* _Aim of the exercise_
When you reach the line containing "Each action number" in the entries below, begin reproducing lines exactly, and stop once the line containing "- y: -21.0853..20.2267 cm" is done.

* _Material for this task_
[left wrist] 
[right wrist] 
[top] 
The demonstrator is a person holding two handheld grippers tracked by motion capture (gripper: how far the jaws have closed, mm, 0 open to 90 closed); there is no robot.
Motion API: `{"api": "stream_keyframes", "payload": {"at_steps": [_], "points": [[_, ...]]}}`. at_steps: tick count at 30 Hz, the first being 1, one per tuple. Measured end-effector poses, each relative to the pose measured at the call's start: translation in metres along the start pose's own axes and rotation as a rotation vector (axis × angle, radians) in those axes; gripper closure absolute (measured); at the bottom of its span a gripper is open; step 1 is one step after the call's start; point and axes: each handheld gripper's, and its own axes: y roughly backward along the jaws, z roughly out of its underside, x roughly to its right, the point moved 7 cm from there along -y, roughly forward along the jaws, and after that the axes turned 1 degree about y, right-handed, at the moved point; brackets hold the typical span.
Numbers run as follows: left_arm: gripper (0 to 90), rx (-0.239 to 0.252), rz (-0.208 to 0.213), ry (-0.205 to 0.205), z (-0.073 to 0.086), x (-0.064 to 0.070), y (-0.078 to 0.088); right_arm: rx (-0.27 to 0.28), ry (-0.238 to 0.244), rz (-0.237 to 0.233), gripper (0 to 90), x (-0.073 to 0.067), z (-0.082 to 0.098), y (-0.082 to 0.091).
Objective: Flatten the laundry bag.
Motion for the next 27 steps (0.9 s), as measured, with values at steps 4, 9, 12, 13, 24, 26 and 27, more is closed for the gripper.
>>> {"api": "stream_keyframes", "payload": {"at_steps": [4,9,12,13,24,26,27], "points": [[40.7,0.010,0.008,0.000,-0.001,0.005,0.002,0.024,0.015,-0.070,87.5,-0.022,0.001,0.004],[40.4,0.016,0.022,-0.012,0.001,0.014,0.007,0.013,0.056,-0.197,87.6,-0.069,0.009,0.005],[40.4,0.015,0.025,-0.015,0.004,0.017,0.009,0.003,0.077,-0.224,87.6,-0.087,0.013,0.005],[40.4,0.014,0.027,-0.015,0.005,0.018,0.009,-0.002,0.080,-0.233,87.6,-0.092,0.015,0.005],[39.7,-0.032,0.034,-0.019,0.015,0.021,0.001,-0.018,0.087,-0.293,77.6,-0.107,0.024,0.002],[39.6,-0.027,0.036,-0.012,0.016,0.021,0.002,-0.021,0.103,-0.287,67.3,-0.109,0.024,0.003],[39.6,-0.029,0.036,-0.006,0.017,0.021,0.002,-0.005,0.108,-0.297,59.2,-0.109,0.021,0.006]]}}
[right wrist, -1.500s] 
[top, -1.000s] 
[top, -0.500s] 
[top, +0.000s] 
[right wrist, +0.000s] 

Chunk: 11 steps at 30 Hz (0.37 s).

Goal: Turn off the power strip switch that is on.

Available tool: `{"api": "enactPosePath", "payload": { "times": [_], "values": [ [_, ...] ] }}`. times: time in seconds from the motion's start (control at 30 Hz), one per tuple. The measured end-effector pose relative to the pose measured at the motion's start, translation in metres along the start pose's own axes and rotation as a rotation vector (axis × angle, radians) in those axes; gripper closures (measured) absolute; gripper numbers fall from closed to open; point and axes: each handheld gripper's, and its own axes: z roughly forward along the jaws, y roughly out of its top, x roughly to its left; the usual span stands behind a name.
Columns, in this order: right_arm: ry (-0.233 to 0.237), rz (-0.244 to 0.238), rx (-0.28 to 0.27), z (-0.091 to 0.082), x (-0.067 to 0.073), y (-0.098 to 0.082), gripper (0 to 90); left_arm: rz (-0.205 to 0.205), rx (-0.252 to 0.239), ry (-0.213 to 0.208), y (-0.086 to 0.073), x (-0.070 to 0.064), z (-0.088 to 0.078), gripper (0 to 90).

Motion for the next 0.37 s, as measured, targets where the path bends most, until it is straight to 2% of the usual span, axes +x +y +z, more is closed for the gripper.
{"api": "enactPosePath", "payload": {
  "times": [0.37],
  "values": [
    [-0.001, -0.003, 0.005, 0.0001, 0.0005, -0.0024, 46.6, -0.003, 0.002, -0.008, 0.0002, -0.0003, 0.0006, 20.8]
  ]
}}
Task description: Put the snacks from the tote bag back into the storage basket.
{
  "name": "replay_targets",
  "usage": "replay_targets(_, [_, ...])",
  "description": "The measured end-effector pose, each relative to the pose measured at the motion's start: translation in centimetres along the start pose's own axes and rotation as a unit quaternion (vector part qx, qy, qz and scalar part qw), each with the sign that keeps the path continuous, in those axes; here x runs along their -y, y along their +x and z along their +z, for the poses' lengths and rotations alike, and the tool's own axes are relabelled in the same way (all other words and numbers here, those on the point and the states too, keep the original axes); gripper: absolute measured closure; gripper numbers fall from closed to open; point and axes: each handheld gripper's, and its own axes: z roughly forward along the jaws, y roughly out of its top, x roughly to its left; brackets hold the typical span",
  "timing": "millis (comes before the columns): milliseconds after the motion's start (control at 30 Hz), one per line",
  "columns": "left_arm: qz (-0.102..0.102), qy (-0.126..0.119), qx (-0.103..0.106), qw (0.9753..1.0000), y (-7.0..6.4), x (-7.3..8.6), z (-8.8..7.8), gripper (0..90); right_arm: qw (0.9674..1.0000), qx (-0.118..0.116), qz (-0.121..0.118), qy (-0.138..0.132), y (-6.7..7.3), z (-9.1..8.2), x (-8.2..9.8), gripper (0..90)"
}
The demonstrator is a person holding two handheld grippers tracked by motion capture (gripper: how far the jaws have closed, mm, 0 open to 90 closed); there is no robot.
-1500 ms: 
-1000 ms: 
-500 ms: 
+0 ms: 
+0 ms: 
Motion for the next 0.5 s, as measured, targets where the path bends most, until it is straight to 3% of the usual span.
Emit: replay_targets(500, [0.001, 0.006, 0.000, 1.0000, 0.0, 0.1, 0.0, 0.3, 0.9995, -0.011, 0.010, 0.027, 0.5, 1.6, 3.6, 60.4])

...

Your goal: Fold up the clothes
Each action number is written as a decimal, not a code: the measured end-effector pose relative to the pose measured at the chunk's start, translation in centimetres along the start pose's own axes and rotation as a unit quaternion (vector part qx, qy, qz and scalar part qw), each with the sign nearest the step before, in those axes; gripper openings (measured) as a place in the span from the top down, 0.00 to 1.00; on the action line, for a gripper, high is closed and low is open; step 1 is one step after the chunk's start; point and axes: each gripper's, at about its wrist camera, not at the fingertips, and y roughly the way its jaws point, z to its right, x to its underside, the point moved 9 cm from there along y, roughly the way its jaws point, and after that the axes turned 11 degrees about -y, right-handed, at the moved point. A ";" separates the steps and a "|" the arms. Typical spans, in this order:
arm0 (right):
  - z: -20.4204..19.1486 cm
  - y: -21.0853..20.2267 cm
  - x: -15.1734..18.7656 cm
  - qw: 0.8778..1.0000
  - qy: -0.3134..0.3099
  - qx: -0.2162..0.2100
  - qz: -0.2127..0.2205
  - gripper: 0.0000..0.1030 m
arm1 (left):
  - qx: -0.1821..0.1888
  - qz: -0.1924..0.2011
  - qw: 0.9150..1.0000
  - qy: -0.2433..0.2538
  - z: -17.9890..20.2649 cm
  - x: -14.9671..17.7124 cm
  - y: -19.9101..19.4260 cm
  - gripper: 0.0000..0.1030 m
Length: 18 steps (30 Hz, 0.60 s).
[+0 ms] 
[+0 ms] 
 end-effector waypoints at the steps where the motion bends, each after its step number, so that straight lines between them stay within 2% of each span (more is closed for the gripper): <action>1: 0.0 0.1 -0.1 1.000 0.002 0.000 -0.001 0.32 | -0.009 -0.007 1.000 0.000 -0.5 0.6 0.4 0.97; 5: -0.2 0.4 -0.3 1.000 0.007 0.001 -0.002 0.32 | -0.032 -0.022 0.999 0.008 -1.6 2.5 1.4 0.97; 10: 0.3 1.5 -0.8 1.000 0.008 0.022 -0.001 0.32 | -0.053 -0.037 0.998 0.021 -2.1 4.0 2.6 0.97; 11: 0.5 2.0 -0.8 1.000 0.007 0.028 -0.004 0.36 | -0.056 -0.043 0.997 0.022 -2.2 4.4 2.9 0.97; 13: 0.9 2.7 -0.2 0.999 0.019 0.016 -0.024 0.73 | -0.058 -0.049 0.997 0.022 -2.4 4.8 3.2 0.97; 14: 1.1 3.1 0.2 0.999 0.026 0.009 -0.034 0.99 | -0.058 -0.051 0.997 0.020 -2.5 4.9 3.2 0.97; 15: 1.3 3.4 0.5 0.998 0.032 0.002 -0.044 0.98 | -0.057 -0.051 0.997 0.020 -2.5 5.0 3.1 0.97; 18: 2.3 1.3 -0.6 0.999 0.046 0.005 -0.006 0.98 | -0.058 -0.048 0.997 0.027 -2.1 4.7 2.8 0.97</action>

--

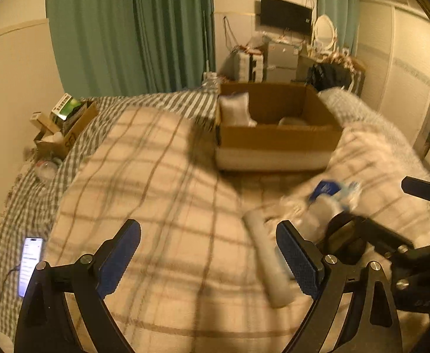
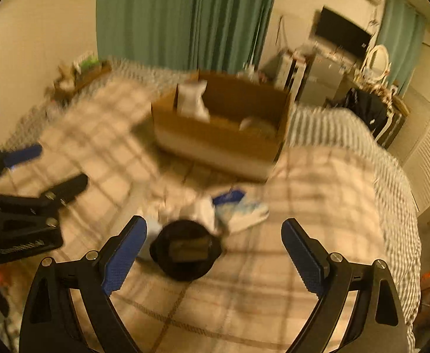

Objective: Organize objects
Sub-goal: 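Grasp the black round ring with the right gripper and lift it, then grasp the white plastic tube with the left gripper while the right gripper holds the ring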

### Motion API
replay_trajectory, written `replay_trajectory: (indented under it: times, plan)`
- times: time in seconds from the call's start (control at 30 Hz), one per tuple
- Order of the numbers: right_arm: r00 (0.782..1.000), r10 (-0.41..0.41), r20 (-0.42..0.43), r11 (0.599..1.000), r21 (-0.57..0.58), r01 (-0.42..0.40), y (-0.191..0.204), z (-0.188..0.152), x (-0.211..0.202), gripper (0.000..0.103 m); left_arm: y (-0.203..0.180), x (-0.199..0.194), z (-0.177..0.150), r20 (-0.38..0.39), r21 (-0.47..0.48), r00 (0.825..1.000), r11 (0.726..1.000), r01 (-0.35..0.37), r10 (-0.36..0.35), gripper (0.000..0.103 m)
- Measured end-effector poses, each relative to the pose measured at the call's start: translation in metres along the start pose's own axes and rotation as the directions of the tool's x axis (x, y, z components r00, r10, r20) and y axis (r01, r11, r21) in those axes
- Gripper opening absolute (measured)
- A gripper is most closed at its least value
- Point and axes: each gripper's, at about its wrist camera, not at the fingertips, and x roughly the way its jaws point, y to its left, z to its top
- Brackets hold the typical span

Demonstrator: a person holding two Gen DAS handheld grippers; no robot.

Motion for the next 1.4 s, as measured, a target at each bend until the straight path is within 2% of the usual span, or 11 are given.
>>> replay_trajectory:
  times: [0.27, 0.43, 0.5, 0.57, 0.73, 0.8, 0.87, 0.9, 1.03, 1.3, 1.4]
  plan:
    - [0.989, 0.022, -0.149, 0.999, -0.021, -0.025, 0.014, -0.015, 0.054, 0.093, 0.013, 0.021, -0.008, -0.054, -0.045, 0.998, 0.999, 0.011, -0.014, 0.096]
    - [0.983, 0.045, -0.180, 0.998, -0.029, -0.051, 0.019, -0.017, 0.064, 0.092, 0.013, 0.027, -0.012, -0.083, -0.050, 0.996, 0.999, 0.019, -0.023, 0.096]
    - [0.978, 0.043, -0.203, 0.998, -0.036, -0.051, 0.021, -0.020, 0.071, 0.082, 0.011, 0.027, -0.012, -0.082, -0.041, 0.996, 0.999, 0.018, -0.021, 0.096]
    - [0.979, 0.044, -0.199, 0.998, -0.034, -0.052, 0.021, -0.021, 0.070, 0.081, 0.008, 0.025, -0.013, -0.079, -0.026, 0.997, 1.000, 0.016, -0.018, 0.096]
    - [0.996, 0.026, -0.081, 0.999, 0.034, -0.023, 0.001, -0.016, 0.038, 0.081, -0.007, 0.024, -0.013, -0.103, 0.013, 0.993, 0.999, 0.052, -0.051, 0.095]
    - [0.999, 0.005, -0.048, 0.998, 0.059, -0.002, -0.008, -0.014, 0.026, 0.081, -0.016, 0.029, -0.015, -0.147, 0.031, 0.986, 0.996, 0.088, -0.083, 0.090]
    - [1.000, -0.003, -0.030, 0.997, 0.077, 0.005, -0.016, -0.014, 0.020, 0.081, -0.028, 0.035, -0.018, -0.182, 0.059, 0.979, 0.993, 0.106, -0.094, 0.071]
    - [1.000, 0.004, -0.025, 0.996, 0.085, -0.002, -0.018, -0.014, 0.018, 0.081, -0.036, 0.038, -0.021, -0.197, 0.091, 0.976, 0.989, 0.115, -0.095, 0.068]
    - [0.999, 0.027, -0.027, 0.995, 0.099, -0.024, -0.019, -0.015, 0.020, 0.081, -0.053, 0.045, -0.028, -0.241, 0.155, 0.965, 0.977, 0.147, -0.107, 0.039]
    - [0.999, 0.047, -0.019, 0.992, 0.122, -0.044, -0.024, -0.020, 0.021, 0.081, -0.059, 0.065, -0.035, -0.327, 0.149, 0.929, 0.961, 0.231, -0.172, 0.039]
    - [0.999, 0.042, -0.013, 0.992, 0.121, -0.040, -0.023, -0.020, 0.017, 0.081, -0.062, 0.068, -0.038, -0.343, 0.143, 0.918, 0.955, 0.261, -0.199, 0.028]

* _The answer_
Each action number is written as a decimal, not a code: the measured end-effector pose relative to the pose measured at the chunk's start, translation in centimetres along the start pose's own axes and rotation as a unit quaternion (vector part qx, qy, qz and scalar part qw), each with the sign nearest the step before, in those axes; gripper openings (measured) as a place in the span from the top down, 0.00 to 1.00; on the action line, for a gripper, high is closed and low is open; step 1 is one step after the chunk's start; point and axes: each gripper's, at about its wrist camera, not at the fingertips, and y roughly the way its jaws point, z to its right, x to its underside, the point moved 9 cm from there along y, roughly the way its jaws point, and after that the axes turned 11 degrees about -y, right-handed, at the moved point. A ";" separates the steps and a "|" the arms. Typical spans, in this order:
arm0 (right):
  - z: -20.4204..19.1486 cm
  - y: -21.0853..20.2267 cm

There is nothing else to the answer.